--- Required work ---
Where a line of the records contains the word "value", show that line.

--- Source data ---

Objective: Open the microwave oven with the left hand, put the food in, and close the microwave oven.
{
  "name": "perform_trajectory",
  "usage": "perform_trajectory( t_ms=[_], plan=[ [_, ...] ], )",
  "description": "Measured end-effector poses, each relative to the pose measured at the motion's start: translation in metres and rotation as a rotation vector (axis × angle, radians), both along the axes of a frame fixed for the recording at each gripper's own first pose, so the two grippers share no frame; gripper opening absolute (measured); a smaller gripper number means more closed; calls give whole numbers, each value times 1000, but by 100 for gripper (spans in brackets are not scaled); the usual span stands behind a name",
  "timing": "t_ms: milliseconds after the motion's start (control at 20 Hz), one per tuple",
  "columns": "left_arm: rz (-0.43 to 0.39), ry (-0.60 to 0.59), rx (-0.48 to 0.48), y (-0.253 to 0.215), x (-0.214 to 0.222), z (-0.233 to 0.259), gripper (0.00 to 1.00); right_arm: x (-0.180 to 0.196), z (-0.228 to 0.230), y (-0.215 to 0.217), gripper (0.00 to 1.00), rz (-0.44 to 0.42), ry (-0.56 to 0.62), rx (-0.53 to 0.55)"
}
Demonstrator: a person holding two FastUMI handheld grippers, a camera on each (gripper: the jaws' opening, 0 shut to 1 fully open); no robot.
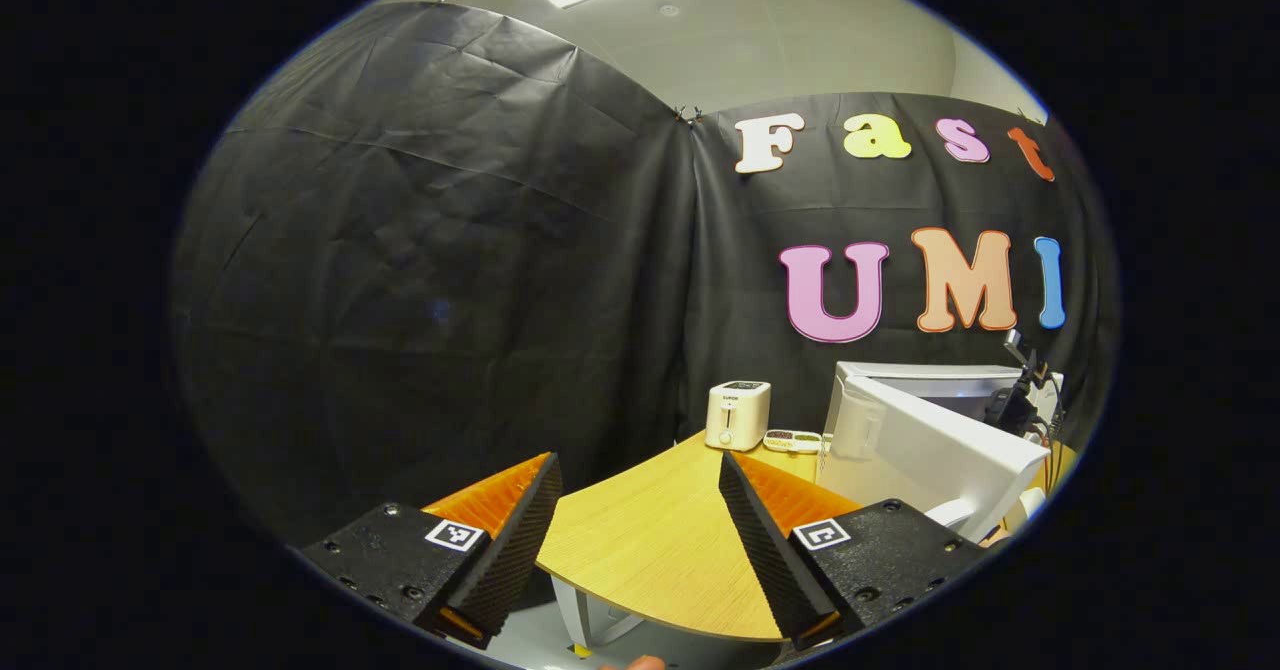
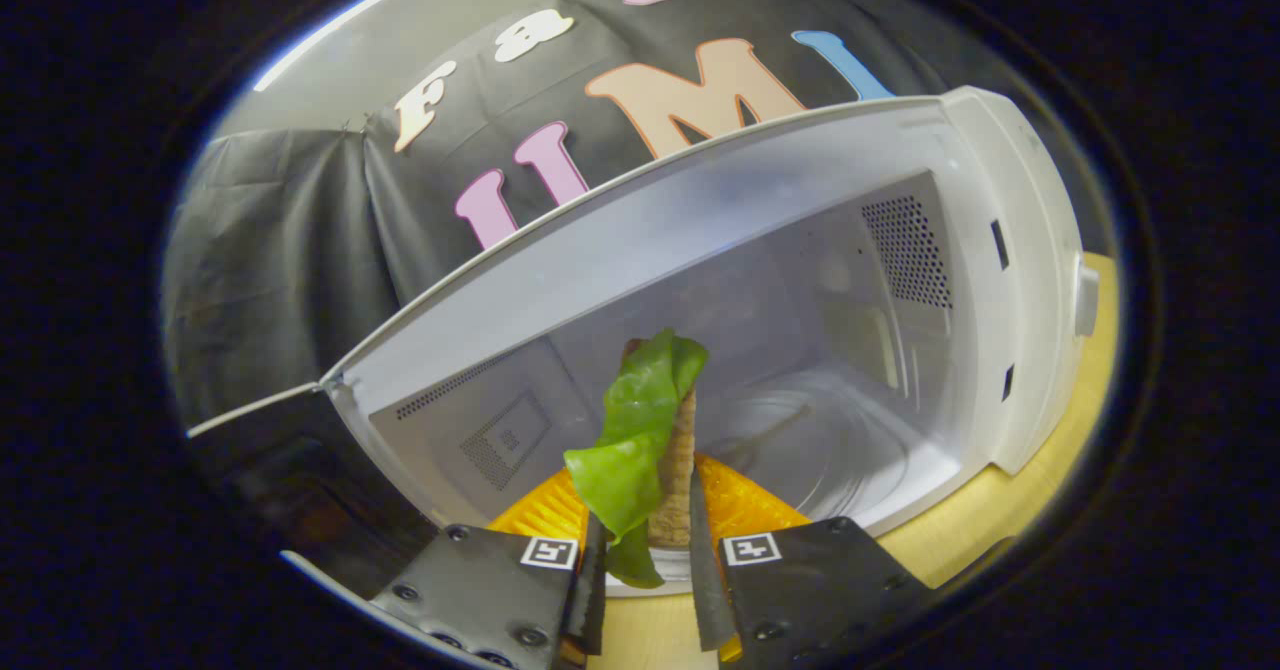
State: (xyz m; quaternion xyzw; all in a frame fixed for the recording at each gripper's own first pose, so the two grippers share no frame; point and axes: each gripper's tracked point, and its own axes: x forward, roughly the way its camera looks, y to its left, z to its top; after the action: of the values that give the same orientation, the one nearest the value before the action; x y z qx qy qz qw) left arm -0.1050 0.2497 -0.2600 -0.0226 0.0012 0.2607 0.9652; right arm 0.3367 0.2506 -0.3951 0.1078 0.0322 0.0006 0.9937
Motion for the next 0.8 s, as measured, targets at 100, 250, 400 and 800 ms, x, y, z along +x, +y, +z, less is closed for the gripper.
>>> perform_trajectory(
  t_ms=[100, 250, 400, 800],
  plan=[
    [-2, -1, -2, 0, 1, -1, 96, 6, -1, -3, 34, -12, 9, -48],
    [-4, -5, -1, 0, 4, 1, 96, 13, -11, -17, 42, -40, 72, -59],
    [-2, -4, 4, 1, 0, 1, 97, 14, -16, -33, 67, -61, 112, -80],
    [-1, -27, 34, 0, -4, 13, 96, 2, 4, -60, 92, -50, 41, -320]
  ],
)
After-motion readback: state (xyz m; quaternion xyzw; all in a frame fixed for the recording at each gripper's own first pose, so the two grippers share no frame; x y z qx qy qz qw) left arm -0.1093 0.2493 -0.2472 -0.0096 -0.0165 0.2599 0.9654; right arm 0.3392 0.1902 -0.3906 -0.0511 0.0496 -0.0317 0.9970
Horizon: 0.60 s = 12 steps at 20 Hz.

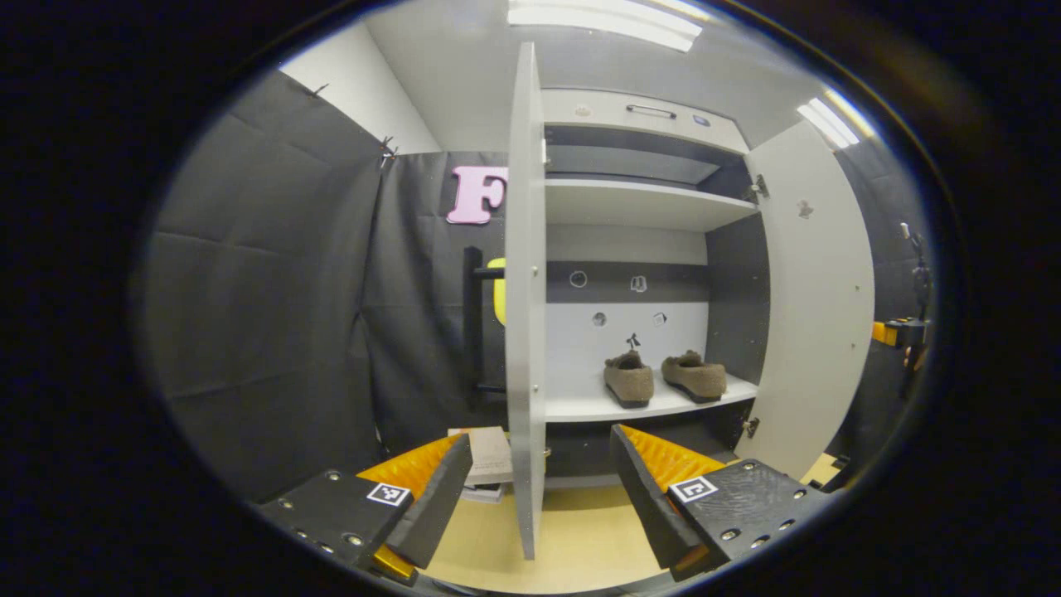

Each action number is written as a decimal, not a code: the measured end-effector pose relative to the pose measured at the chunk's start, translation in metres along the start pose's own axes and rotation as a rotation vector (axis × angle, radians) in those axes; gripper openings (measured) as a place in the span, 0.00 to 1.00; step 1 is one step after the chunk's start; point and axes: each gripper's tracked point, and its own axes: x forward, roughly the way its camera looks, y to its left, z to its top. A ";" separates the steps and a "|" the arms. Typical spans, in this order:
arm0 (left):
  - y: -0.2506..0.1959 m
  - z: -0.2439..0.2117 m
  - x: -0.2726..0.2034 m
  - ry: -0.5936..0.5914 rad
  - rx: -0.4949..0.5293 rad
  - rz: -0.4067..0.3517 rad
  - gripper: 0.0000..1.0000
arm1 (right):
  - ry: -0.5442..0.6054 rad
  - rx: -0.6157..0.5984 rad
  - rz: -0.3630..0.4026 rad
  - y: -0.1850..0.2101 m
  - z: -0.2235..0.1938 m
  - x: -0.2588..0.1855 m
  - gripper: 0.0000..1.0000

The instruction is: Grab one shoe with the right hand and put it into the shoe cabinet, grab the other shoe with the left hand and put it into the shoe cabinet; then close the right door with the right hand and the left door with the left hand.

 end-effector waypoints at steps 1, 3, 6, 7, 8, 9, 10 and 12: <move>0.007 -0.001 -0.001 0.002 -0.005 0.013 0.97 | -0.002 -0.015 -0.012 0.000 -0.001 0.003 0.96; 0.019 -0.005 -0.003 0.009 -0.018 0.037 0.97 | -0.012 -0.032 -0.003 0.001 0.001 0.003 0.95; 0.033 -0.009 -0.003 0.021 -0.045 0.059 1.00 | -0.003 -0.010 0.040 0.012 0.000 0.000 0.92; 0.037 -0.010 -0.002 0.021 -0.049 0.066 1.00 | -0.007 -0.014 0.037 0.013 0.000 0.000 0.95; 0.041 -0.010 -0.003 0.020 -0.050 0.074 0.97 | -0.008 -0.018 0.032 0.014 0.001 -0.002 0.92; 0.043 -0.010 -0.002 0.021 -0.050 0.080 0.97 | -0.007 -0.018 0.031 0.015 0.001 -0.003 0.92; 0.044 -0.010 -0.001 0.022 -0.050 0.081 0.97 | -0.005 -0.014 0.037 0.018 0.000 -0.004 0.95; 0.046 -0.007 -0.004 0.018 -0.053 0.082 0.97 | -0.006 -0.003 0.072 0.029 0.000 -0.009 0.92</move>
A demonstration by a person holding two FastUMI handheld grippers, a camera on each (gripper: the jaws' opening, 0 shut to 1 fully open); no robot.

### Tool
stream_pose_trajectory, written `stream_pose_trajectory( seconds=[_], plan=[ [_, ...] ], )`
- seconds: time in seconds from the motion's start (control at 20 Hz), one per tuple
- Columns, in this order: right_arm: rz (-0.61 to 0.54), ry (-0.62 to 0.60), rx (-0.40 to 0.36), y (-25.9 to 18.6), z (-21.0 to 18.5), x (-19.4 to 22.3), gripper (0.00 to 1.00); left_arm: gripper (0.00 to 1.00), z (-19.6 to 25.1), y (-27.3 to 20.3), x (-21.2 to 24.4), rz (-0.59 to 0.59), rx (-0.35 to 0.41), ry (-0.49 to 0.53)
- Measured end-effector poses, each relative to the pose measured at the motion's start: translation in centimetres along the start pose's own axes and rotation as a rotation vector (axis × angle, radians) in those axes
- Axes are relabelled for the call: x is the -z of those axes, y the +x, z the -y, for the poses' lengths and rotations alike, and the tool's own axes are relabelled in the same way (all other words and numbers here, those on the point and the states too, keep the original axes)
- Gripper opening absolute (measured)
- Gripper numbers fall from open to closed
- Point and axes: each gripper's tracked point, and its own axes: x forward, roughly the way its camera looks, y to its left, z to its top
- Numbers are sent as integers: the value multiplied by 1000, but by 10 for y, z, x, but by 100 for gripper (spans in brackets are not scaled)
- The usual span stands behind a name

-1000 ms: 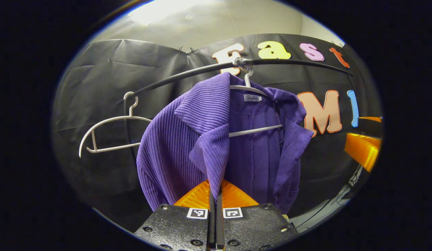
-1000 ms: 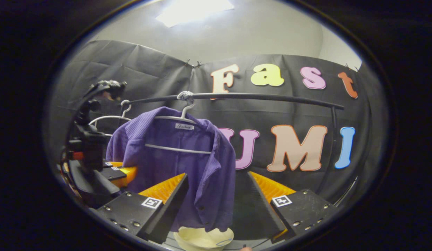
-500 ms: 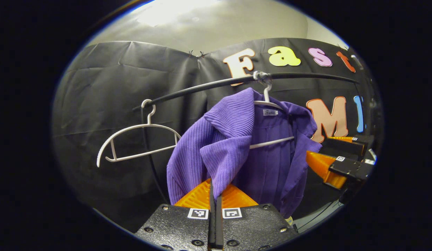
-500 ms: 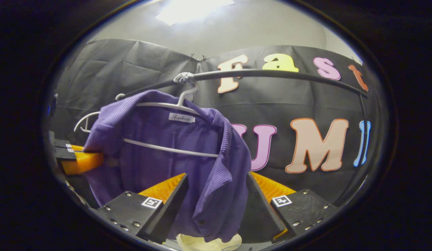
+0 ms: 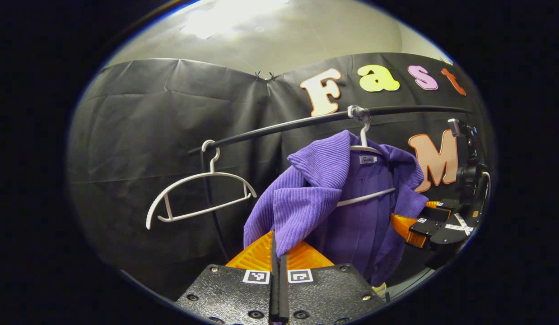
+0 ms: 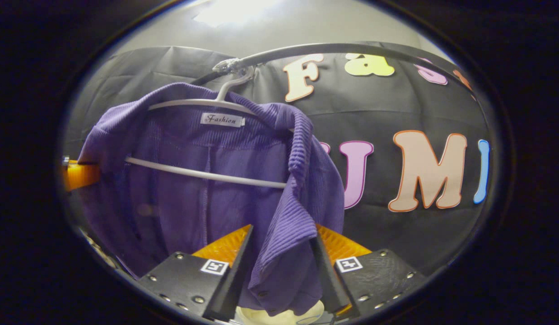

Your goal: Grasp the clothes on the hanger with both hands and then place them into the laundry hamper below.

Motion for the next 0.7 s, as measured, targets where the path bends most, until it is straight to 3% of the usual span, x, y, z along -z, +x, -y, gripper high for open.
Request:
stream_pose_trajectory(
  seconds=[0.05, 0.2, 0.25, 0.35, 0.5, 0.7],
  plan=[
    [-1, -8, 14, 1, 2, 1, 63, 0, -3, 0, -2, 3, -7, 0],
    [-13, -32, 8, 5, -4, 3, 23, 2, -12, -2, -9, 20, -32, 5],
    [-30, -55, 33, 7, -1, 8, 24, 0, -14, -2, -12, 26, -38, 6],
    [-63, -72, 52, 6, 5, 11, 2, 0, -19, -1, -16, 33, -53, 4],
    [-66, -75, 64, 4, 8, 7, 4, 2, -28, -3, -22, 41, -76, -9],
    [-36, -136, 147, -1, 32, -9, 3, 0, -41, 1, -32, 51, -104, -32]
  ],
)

--- Response to the exercise ---
  "description": "Measured end-effector poses, each relative to the pose measured at the motion's start: translation in metres and rotation as a rotation vector (axis × angle, radians), both along the axes of a frame fixed for the recording at each gripper's own first pose, so the two grippers share no frame; gripper opening absolute (measured); a smaller gripper number means more closed; calls give whole numbers, each value times 1000, but by 100 for gripper (spans in brackets are not scaled); the usual span stands behind a name",
State: (xyz m; quaternion xyzw; all in a frame fixed for the recording at each gripper's own first pose, so the two grippers share no frame; point and axes: each gripper's tracked point, and its own axes: x forward, roughly the way its camera looks, y to its left, z to its top; after the action: of the values that give the same orientation, the one nearest the value before the action; x y z qx qy qz qw) left arm -0.1050 0.2497 -0.2600 -0.0226 0.0012 0.2607 0.9652; right arm 0.3367 0.2506 -0.3951 0.1078 0.0322 0.0006 0.9937
- Numbers are sent as integers: the value multiplied by 1000, but by 10 for y, z, x, but by 100 for gripper (spans in brackets are not scaled)

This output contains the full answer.